For the records below, say how many lines contain the string "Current". Give the number only.

---------- Data records

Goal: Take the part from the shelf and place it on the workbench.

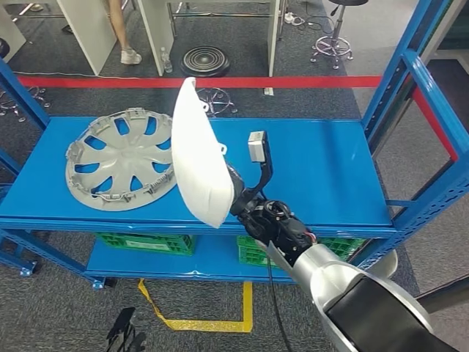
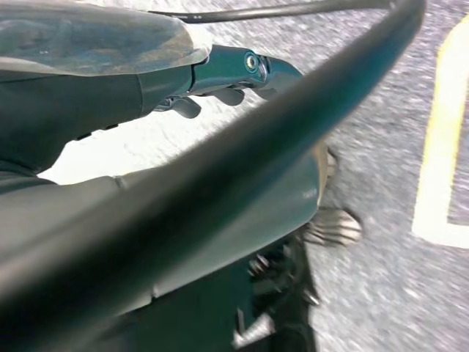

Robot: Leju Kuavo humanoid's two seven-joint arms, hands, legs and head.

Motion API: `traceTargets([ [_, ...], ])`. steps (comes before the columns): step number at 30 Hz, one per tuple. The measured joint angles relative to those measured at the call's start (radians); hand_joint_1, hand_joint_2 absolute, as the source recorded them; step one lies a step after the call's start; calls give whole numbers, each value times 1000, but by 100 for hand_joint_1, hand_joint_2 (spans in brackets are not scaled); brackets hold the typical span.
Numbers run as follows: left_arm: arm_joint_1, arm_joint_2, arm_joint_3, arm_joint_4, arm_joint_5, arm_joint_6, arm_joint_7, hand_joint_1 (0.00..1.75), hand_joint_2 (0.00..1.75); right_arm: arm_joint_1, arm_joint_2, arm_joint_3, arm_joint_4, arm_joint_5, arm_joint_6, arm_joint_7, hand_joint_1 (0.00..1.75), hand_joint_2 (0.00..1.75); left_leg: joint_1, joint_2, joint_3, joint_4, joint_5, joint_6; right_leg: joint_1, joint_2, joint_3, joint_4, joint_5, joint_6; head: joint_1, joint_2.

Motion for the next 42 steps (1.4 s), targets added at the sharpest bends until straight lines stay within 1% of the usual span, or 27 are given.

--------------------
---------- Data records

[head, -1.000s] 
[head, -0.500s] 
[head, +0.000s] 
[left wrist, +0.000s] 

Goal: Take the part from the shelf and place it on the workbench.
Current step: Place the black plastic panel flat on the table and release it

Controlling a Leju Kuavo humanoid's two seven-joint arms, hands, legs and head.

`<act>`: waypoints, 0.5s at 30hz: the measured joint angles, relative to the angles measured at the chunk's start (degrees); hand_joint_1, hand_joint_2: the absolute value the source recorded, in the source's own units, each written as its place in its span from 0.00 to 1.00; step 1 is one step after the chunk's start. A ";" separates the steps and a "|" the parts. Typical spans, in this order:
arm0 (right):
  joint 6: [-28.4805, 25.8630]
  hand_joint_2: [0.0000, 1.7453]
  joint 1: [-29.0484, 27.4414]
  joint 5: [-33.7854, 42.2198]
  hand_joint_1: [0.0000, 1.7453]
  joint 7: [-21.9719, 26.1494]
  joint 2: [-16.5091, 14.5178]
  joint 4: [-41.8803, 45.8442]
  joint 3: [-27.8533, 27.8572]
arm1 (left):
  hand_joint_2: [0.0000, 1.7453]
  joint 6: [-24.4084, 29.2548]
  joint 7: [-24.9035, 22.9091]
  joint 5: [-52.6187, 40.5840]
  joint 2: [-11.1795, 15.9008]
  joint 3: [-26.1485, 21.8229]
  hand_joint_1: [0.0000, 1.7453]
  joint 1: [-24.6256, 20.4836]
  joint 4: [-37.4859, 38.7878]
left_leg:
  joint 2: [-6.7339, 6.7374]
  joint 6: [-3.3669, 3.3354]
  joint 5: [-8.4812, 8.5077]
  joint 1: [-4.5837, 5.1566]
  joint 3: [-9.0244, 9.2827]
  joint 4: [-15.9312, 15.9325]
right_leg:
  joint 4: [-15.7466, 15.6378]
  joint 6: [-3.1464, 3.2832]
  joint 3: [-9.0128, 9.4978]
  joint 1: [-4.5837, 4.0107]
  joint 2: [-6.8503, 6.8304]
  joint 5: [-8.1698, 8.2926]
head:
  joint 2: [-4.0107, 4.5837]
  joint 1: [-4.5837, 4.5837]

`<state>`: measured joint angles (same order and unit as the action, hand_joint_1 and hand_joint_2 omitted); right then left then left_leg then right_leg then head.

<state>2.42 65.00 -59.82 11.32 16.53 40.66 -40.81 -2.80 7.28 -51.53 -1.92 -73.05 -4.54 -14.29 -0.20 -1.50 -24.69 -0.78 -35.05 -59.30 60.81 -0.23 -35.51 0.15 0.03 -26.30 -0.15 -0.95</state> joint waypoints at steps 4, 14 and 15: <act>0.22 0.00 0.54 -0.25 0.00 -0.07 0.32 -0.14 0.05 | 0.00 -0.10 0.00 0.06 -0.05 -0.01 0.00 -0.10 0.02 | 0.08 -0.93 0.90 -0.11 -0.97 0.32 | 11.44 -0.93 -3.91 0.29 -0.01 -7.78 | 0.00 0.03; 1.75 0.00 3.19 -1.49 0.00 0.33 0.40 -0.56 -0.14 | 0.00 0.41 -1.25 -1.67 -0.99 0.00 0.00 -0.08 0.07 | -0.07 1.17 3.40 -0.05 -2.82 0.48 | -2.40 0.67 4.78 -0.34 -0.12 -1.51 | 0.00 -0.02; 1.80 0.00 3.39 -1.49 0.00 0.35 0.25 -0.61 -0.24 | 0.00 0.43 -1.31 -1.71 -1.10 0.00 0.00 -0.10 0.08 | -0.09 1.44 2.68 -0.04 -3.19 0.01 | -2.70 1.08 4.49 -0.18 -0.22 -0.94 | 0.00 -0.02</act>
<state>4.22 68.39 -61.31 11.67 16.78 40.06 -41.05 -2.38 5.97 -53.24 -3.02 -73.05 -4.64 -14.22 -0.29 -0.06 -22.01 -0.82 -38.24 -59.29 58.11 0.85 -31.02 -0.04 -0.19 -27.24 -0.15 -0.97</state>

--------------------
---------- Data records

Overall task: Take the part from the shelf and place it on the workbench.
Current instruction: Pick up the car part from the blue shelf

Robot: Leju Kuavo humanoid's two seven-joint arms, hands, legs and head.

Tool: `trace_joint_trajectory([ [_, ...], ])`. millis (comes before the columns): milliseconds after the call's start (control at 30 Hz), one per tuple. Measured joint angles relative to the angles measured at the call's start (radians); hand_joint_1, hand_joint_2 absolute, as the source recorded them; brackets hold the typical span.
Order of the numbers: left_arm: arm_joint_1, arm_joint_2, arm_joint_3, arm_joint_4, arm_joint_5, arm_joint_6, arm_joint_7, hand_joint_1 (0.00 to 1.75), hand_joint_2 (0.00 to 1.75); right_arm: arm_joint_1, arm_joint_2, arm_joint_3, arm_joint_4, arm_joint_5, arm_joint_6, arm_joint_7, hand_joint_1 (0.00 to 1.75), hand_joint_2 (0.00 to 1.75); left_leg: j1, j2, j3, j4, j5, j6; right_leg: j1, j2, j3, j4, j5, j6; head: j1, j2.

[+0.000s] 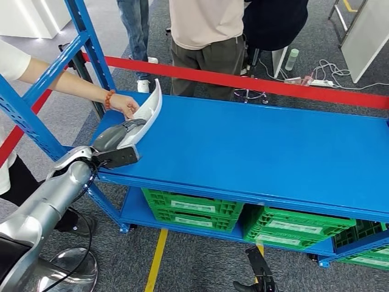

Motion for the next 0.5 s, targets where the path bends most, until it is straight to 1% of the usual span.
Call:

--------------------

▸ **Answer to this task**
2